* Task to complete *
Nothing after the line containing "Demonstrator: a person" belongs in the answer; write out exactly every line from the start of the material up to it, including it.

[[ Provided data, beginning ]]

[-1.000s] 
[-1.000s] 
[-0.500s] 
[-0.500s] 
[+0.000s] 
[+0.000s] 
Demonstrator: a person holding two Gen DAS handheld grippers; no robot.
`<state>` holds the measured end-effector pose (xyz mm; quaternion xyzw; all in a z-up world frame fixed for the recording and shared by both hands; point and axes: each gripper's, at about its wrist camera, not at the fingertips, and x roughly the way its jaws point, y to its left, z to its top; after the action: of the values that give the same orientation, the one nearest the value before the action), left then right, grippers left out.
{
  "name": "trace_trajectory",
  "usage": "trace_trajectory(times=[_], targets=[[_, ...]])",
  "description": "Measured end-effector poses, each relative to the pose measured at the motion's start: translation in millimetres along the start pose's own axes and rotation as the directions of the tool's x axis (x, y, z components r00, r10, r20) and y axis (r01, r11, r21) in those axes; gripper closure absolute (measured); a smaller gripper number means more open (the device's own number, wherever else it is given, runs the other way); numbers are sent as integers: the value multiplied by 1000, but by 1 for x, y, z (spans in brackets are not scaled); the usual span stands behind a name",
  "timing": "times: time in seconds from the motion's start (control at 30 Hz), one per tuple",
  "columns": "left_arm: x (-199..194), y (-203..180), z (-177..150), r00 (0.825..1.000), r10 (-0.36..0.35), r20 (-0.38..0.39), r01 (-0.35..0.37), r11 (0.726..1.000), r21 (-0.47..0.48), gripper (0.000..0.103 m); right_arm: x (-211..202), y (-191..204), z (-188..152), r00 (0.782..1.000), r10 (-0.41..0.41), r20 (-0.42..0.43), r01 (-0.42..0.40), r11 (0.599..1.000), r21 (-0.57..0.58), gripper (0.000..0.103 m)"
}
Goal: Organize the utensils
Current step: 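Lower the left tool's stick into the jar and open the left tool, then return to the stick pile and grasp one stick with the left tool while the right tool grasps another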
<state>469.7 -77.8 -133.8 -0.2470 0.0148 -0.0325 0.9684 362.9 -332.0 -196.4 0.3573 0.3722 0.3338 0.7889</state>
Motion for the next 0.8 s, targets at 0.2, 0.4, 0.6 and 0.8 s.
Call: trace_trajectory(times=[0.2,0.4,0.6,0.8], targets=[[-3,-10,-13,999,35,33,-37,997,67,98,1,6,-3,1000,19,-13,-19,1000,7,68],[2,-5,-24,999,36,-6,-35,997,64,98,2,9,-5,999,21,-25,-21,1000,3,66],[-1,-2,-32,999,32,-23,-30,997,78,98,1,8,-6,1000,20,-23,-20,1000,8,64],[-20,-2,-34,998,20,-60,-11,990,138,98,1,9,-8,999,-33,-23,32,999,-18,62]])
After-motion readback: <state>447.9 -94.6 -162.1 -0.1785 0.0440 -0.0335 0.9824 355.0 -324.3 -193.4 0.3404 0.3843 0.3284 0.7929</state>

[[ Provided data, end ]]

* Written response *
[-1.000s] 
[-1.000s] 
[-0.500s] 
[-0.500s] 
[+0.000s] 
[+0.000s] 
Demonstrator: a person holding two Gen DAS handheld grippers; no robot.

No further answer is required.